It’s been nearly two years since I wrote about DFID and their use of social media. I met with Marisol Grandon, Head of Creative Content to hear about their latest initiatives. Marisol explained how their interaction via social media has transformed over the last year or two “One of our key improvements is the design elements within our social media output which has gone from strength to strength. We have recently been producing more short form graphics. Smartphones are increasingly available even on a tight budget and people want bitesize news in 15 seconds or less. Many people these days are time restricted and also tend to consume these news clips without their sound on – visual news is perfect for these audiences. ” I’ve noticed myself over the past few months how DFIDs content is growing in terms of visual output. They are still very strong advocates of good quality visuals. One great example of this is their coverage of the Global Goals.
— DFID (@DFID_UK) September 27, 2015
Personally I don’t generally like animated news bites, perhaps I’m showing my age. What I was pleased to hear about is their experimentation with Periscope. Marisol explained that it is still very much a minority audience, but for those that do engage they thrive on the immediacy and interactive nature. In June, Michelle Obama’s speech when she visited Mulberry School for Girls in Tower Hamlets, was broadcast on Periscope with an audience of 2000 people. David Cameron’s speech about the Global Goals was similarly well received. In my opinion, the demand for live broadcasts will only increase as mobile data improves.
— DFID (@DFID_UK) September 27, 2015
DFID’s core established social media of Facebook, Twitter and Flickr continue to be the most popular.

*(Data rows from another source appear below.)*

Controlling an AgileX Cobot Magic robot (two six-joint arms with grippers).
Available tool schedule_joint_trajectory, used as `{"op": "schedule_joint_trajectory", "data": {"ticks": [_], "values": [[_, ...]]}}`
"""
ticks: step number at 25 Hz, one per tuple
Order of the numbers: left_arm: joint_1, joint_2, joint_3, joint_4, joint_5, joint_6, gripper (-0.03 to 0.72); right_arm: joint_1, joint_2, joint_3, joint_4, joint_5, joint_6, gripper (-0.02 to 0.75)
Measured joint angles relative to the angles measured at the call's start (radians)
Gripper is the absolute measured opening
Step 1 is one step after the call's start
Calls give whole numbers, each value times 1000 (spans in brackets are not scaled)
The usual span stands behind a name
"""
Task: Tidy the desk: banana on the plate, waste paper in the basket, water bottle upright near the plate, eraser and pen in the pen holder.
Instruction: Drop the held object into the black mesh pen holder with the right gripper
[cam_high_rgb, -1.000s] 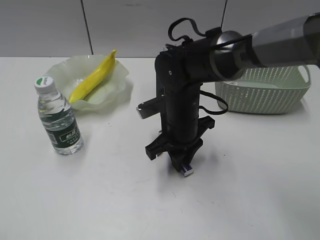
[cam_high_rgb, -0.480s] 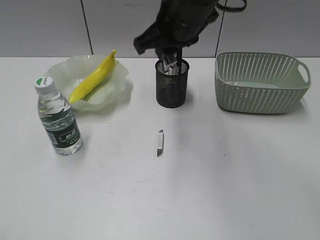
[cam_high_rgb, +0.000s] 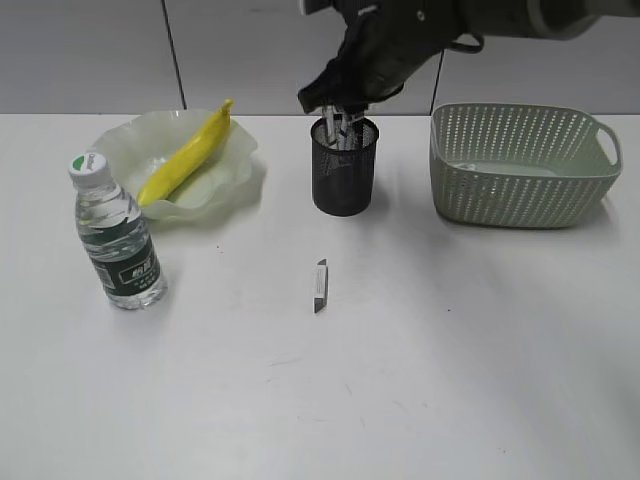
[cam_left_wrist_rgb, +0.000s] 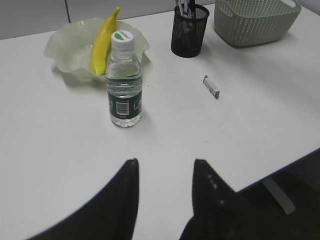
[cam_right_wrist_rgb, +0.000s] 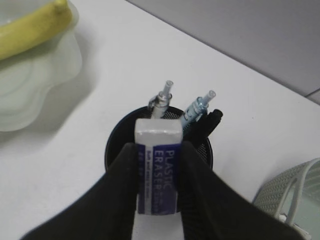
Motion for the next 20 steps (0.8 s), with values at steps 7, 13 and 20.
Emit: {"op": "schedule_joint_trajectory", "data": {"ticks": [7,13,20], "values": [[0,0,0,0,0,3,269,-5,66,0,12,-96,1,299],[0,0,0,0,0,4,269,-5,62,1,11,-63,1,475],[0,0,0,0,0,4,269,-4,-88,2,32,338,-1,487]]}}
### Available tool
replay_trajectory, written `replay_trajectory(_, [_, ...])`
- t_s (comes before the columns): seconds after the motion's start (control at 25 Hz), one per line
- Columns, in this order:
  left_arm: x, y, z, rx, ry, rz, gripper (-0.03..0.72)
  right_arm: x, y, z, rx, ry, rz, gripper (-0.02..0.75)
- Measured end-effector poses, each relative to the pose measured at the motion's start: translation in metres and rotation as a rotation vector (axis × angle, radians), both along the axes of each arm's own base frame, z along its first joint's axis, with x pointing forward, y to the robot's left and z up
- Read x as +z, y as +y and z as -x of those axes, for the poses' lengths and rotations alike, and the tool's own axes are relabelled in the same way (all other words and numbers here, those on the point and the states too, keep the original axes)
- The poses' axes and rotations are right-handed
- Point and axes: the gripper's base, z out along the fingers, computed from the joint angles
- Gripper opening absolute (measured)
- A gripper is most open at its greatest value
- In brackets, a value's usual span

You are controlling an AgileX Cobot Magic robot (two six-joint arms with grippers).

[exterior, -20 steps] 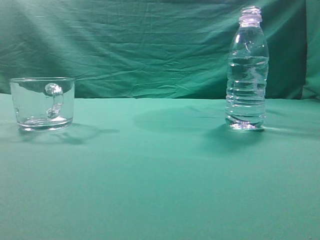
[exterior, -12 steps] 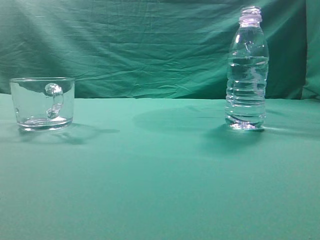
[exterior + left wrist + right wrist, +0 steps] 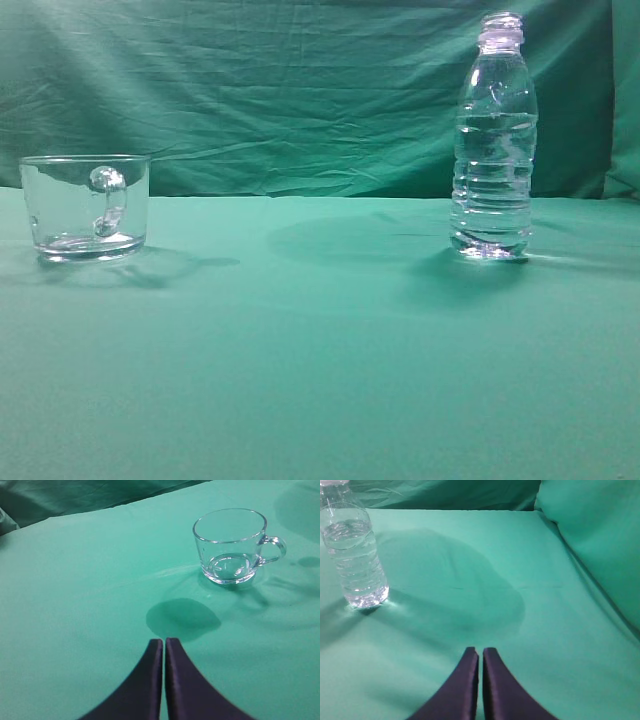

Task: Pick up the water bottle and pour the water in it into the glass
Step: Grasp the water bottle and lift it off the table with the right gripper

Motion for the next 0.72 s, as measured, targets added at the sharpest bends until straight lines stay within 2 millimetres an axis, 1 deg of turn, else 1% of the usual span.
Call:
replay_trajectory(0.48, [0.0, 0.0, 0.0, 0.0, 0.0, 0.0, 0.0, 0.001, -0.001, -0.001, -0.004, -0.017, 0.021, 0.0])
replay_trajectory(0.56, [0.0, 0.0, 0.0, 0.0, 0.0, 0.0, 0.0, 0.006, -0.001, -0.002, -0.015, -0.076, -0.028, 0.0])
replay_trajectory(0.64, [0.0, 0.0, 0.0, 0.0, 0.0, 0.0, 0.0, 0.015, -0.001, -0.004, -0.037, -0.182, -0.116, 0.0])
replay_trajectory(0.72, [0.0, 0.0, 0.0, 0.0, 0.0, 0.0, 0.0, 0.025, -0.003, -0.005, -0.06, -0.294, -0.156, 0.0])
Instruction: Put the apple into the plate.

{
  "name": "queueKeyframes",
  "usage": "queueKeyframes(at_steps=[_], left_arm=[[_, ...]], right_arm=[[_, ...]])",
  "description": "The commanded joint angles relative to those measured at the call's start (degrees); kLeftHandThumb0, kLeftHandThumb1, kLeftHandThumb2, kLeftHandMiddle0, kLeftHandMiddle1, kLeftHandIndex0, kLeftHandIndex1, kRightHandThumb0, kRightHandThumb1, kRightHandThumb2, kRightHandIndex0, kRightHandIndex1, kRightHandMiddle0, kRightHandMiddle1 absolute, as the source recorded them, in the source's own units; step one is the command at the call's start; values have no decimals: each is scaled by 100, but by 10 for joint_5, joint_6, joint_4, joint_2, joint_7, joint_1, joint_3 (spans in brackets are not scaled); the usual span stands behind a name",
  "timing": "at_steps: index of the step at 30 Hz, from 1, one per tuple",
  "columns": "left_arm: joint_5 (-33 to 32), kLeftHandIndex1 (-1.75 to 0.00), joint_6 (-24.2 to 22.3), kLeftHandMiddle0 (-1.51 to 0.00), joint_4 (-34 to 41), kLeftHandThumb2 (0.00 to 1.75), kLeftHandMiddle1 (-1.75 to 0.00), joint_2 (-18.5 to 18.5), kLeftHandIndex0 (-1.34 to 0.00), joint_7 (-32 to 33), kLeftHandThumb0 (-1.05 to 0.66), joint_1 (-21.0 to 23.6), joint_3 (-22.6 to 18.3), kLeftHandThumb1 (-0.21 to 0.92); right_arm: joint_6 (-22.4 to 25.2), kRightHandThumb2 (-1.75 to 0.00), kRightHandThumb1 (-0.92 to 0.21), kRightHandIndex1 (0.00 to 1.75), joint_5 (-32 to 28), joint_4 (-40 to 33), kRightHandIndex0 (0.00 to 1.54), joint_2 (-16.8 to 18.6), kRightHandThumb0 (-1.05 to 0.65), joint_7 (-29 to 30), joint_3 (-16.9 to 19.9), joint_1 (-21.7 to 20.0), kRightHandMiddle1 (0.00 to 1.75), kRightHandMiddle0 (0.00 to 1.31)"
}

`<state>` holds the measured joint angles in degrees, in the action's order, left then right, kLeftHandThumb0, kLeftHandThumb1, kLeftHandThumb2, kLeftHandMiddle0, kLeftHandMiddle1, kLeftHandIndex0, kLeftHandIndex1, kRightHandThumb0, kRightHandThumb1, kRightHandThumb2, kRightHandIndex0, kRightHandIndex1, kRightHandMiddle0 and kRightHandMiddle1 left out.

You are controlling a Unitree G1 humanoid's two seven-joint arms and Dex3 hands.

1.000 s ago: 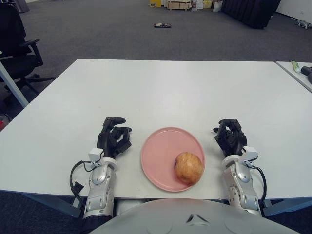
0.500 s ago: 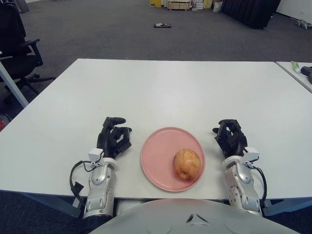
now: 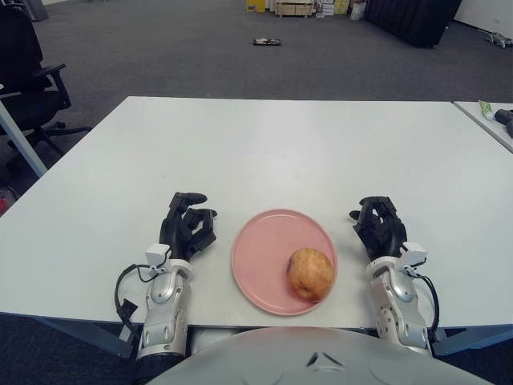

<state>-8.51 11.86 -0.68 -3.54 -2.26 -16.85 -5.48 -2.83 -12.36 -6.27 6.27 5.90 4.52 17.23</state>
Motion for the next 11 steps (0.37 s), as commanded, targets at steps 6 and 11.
queueKeyframes(at_steps=[6,11], left_arm=[[0,-175,-11,-49,-9,95,-149,1,-34,0,0,2,0,56],[0,-175,-11,-49,-9,94,-149,2,-33,0,0,1,0,57]], right_arm=[[8,-88,-66,175,-1,1,69,7,-39,-3,3,6,175,35],[5,-89,-66,175,2,0,69,8,-39,-3,4,7,175,35]])
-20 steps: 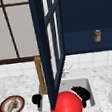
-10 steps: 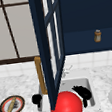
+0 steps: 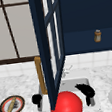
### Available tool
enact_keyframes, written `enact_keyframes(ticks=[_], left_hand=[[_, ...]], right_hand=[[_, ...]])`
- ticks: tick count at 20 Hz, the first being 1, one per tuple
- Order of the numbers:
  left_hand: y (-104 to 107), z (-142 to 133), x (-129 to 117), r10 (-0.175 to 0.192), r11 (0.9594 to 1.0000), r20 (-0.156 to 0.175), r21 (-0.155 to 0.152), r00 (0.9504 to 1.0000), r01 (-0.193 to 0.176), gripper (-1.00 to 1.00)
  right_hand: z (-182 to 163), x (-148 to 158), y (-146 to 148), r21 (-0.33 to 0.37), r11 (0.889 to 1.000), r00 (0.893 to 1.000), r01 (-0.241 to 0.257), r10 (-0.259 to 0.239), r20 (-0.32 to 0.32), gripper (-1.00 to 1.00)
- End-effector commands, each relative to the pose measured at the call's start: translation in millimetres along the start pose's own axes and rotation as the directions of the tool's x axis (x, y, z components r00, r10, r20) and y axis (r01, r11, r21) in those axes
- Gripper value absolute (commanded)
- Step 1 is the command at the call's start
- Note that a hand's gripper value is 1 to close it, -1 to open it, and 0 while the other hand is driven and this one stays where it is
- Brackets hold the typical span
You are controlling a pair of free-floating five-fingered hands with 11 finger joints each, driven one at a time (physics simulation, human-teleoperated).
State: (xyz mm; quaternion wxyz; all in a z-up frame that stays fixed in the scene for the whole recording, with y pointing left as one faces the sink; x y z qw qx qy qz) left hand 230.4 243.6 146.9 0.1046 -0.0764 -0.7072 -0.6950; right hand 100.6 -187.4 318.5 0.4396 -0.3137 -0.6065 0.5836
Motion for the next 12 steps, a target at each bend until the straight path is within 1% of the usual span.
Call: enact_keyframes(ticks=[1, 3, 6, 8, 9, 10, 11, 12], left_hand=[[0.0, 0.0, 0.0, 0.0, 1.0, 0.0, 0.0, 1.0, 0.0, 0.0], [0.0, 0.0, 0.0, 0.0, 1.0, 0.0, 0.0, 1.0, 0.0, 0.0], [0.0, 0.0, 0.0, 0.0, 1.0, 0.0, 0.0, 1.0, 0.0, 0.0], [0.0, 0.0, 0.0, 0.0, 1.0, 0.0, 0.0, 1.0, 0.0, 0.0], [0.0, 0.0, 0.0, 0.0, 1.0, 0.0, 0.0, 1.0, 0.0, 0.0], [0.0, 0.0, 0.0, 0.0, 1.0, 0.0, 0.0, 1.0, 0.0, 0.0], [0.0, 0.0, 0.0, 0.0, 1.0, 0.0, 0.0, 1.0, 0.0, 0.0], [0.0, 0.0, 0.0, 0.0, 1.0, 0.0, 0.0, 1.0, 0.0, 0.0]], right_hand=[[14.0, -6.8, -22.8, 0.007, 1.0, 0.999, 0.009, -0.009, -0.036, -1.0], [21.9, -9.6, -33.4, 0.01, 1.0, 0.999, 0.011, -0.011, -0.044, -1.0], [41.9, -10.7, -43.5, -0.004, 1.0, 0.998, 0.017, -0.017, -0.054, -1.0], [53.9, -6.6, -47.4, -0.012, 1.0, 0.998, 0.006, -0.007, -0.067, -1.0], [59.3, -3.4, -45.5, -0.025, 1.0, 0.997, -0.002, -0.001, -0.083, -1.0], [63.5, 0.8, -41.1, -0.065, 0.998, 0.997, -0.023, 0.017, -0.081, -1.0], [67.4, 1.3, -43.6, -0.091, 0.995, 0.995, -0.035, 0.027, -0.092, -1.0], [73.2, 2.9, -42.9, -0.103, 0.994, 0.994, -0.041, 0.03, -0.106, -1.0]])
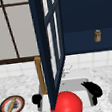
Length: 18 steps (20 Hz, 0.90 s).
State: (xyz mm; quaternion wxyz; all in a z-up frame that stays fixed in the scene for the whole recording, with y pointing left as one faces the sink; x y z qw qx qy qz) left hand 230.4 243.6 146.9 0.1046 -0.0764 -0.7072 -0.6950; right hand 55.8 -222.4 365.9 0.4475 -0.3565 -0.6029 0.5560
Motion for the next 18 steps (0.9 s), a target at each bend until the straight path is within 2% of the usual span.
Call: enact_keyframes(ticks=[1, 2, 7, 12, 16, 18], left_hand=[[0.0, 0.0, 0.0, 0.0, 1.0, 0.0, 0.0, 1.0, 0.0, 0.0], [0.0, 0.0, 0.0, 0.0, 1.0, 0.0, 0.0, 1.0, 0.0, 0.0], [0.0, 0.0, 0.0, 0.0, 1.0, 0.0, 0.0, 1.0, 0.0, 0.0], [0.0, 0.0, 0.0, 0.0, 1.0, 0.0, 0.0, 1.0, 0.0, 0.0], [0.0, 0.0, 0.0, 0.0, 1.0, 0.0, 0.0, 1.0, 0.0, 0.0], [0.0, 0.0, 0.0, 0.0, 1.0, 0.0, 0.0, 1.0, 0.0, 0.0]], right_hand=[[19.2, 6.7, -0.8, -0.048, 0.999, 0.999, -0.019, 0.017, -0.046, -1.0], [19.0, 7.7, -7.4, -0.044, 0.999, 0.996, -0.013, 0.009, -0.086, -1.0], [31.0, 0.7, -50.5, -0.001, 0.999, 0.99, 0.035, -0.034, -0.138, -1.0], [40.8, -4.9, -88.5, 0.011, 0.999, 0.982, 0.031, -0.028, -0.189, -1.0], [47.1, -9.4, -121.8, 0.004, 0.999, 0.969, 0.032, -0.03, -0.244, -1.0], [48.0, -10.8, -138.4, 0.005, 0.999, 0.958, 0.032, -0.029, -0.284, -1.0]])
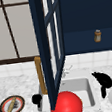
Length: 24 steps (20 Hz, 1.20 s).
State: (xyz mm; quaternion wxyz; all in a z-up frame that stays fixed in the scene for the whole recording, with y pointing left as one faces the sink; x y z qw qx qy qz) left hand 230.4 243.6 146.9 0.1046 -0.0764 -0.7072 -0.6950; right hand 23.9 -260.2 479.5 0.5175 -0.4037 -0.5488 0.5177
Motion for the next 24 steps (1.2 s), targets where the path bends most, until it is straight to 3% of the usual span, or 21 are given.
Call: enact_keyframes(ticks=[1, 5, 10, 17, 24], left_hand=[[0.0, 0.0, 0.0, 0.0, 1.0, 0.0, 0.0, 1.0, 0.0, 0.0], [0.0, 0.0, 0.0, 0.0, 1.0, 0.0, 0.0, 1.0, 0.0, 0.0], [0.0, 0.0, 0.0, 0.0, 1.0, 0.0, 0.0, 1.0, 0.0, 0.0], [0.0, 0.0, 0.0, 0.0, 1.0, 0.0, 0.0, 1.0, 0.0, 0.0], [0.0, 0.0, 0.0, 0.0, 1.0, 0.0, 0.0, 1.0, 0.0, 0.0]], right_hand=[[3.6, -4.3, -31.8, -0.008, 1.0, 0.995, 0.02, -0.021, -0.094, -1.0], [11.0, -8.2, -65.1, -0.018, 0.999, 0.986, 0.031, -0.033, -0.162, -1.0], [19.7, -11.5, -104.6, -0.012, 0.999, 0.967, 0.037, -0.039, -0.25, -1.0], [28.7, -12.0, -159.8, -0.015, 1.0, 0.931, 0.017, -0.021, -0.364, -1.0], [35.0, -4.9, -215.8, -0.018, 1.0, 0.885, 0.01, -0.018, -0.465, -1.0]])
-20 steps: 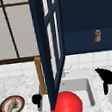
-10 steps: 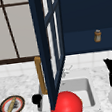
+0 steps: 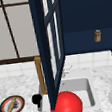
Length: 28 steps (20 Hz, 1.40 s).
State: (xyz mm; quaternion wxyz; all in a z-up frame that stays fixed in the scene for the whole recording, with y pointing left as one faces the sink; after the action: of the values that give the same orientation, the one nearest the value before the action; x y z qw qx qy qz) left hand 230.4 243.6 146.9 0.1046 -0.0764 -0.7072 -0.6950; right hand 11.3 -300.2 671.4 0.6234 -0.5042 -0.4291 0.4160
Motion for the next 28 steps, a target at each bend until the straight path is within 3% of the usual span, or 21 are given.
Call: enact_keyframes(ticks=[1, 9, 13, 16, 23, 28], left_hand=[[0.0, 0.0, 0.0, 0.0, 1.0, 0.0, 0.0, 1.0, 0.0, 0.0], [0.0, 0.0, 0.0, 0.0, 1.0, 0.0, 0.0, 1.0, 0.0, 0.0], [0.0, 0.0, 0.0, 0.0, 1.0, 0.0, 0.0, 1.0, 0.0, 0.0], [0.0, 0.0, 0.0, 0.0, 1.0, 0.0, 0.0, 1.0, 0.0, 0.0], [0.0, 0.0, 0.0, 0.0, 1.0, 0.0, 0.0, 1.0, 0.0, 0.0], [0.0, 0.0, 0.0, 0.0, 1.0, 0.0, 0.0, 1.0, 0.0, 0.0]], right_hand=[[6.1, 2.9, -30.3, -0.008, 1.0, 0.998, 0.008, -0.009, -0.067, -1.0], [16.7, 12.4, -94.3, -0.031, 0.999, 0.993, -0.009, 0.005, -0.115, -1.0], [11.0, 18.7, -126.8, -0.011, 1.0, 0.995, -0.015, 0.014, -0.102, -1.0], [12.3, 27.1, -141.1, -0.049, 0.999, 0.996, 0.0, -0.004, -0.093, -1.0], [10.7, 37.1, -171.8, -0.02, 0.999, 0.998, -0.026, 0.027, 0.051, -1.0], [12.1, 38.3, -187.7, -0.019, 0.999, 0.981, -0.029, 0.032, 0.194, -1.0]])
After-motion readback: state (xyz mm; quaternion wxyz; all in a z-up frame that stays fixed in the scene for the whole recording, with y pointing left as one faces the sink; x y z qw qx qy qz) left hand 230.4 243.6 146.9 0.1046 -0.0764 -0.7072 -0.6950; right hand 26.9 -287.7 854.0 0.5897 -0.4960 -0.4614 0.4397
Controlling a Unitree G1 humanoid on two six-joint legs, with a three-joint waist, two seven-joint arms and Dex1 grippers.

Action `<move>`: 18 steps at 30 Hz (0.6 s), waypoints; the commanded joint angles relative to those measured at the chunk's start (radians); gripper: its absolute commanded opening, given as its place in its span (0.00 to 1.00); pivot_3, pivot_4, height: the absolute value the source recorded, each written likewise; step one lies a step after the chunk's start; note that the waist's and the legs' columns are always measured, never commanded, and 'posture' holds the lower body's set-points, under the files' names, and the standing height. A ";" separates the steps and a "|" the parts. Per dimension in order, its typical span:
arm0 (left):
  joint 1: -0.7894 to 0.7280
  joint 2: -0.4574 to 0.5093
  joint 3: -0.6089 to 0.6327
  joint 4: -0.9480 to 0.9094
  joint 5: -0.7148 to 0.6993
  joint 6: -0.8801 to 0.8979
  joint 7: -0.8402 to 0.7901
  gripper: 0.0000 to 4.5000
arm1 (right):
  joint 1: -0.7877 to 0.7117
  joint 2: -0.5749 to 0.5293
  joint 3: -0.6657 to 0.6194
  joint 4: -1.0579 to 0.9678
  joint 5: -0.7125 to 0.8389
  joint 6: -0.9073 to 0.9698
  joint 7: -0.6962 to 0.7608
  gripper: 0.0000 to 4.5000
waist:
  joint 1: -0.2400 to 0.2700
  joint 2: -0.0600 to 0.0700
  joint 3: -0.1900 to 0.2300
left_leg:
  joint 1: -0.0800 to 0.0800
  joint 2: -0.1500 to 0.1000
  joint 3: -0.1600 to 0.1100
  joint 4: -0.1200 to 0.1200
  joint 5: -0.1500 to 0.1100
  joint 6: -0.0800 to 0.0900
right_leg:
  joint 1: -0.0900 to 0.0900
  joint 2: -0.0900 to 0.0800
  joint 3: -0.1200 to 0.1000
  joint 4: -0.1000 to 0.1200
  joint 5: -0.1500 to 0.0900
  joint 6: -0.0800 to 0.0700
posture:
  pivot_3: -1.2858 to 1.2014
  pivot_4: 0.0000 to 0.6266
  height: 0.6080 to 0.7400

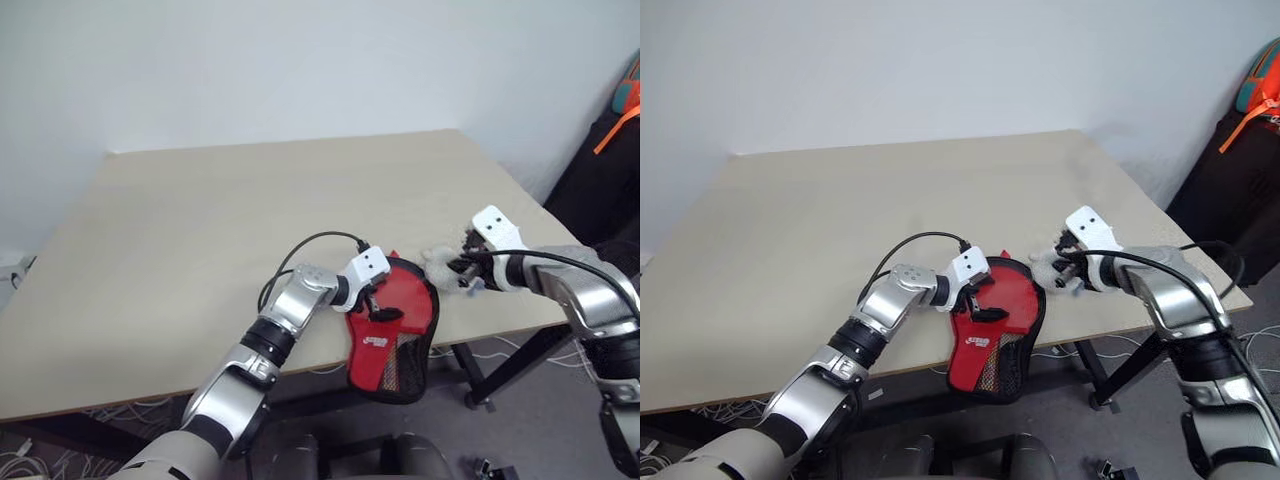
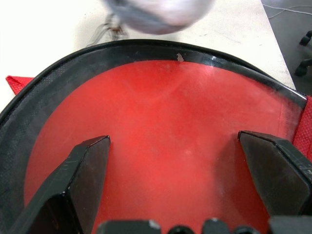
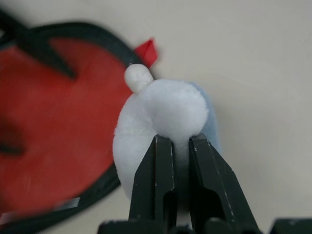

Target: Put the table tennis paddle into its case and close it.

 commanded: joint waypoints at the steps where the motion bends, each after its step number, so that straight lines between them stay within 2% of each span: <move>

In fact both Facebook and Twitter followers have more or less doubled since 2013 – Twitter has increased from 116,000 to 215,000 and Facebook 42,000 to 87,000.
Marisol feels it is important to explore the potential of new social media platforms. DFID launched its Snapchat channel this September at the first ever #YouthSummit held at DFID. International Development Secretary, Justine Greening said “Globally, over 1.8 billion people in the world are aged between 10 and 24 – the vast majority are living in less developed countries and face uncertain futures. These young people can be the leaders, teachers and entrepreneurs of tomorrow. There is no question they must be at the heart of our efforts to tackle global poverty. The face of development is a young face and the UK’s first ever Youth Summit gives young people all over the world the chance to have their voices heard. But the journey doesn’t end here. Young people will be at the centre of our work to create a world that is healthier, safer and more prosperous for everyone.”
Snapchat is an ideal platform to talk to the UK’s youth. It now has over 100 million subscribers. The lo-fi aspect of Snapchat means that it is all about creativity with it’s stickers and lightness of touch. Sometimes communications people can find this aspect of their work difficult, especially in a Government organisation. I look forward to hearing whether DFID’s Snapchat channel is a success or not.
The area I enjoyed hearing about the most was DFID’s recent engagement with long form social media. Marisol said “International Development suits the long form treatment. It allows stories to be explained in a visual, compelling and nuanced way. Our followers are electing to learn more about complex issues and long form is the perfect vehicle for this. We have been using platforms such as Storehouse, Exposure, Immersive and Shorthand more and more.”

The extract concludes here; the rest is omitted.